* [The task]:
Copy exactly, please, each line of the data below until the line that contains "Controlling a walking" has been copied, beginning at the top.

* [Supplied material]:
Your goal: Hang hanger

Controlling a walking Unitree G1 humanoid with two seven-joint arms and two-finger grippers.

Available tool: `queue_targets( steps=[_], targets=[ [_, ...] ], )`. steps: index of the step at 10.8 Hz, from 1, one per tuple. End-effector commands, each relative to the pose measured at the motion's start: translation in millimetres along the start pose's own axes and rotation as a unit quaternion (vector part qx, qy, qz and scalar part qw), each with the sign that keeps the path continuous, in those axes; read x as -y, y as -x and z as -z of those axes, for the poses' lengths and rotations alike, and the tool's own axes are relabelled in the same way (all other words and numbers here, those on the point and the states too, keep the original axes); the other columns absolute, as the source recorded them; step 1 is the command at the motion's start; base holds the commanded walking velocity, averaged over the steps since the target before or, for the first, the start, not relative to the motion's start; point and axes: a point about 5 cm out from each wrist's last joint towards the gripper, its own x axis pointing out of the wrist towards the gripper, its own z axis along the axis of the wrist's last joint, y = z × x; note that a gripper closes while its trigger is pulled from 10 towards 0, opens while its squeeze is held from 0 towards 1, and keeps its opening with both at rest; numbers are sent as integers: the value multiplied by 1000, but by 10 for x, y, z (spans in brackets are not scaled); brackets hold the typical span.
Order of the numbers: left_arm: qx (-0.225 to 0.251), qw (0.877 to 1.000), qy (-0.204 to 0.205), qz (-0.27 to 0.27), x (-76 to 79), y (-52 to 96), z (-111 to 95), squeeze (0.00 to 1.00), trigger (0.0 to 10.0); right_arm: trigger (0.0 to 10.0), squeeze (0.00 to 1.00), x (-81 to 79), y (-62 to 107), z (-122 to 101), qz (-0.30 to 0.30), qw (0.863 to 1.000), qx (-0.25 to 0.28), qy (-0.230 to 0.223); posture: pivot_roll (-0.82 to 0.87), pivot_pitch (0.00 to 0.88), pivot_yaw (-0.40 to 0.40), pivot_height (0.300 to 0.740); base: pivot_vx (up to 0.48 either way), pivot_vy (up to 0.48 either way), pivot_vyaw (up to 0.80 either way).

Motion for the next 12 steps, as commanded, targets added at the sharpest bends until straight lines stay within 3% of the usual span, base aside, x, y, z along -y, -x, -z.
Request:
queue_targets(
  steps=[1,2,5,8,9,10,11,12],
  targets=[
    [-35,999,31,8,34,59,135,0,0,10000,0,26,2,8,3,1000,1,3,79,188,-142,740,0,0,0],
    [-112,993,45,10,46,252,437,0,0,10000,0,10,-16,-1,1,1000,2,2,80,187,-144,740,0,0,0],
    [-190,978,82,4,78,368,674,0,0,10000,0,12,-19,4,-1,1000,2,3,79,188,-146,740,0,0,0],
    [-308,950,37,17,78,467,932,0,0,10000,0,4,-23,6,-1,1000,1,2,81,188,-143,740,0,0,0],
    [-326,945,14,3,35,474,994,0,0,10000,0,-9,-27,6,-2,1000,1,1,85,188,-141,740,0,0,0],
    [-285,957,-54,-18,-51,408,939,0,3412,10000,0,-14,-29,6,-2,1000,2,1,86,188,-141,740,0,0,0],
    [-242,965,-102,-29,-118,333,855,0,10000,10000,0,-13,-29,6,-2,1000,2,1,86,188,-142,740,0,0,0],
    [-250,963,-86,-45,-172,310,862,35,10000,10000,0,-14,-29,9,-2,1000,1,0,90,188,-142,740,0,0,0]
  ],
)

* [Response area]:
Your goal: Hang hanger

Controlling a walking Unitree G1 humanoid with two seven-joint arms and two-finger grippers.

This exercise is now fully answered.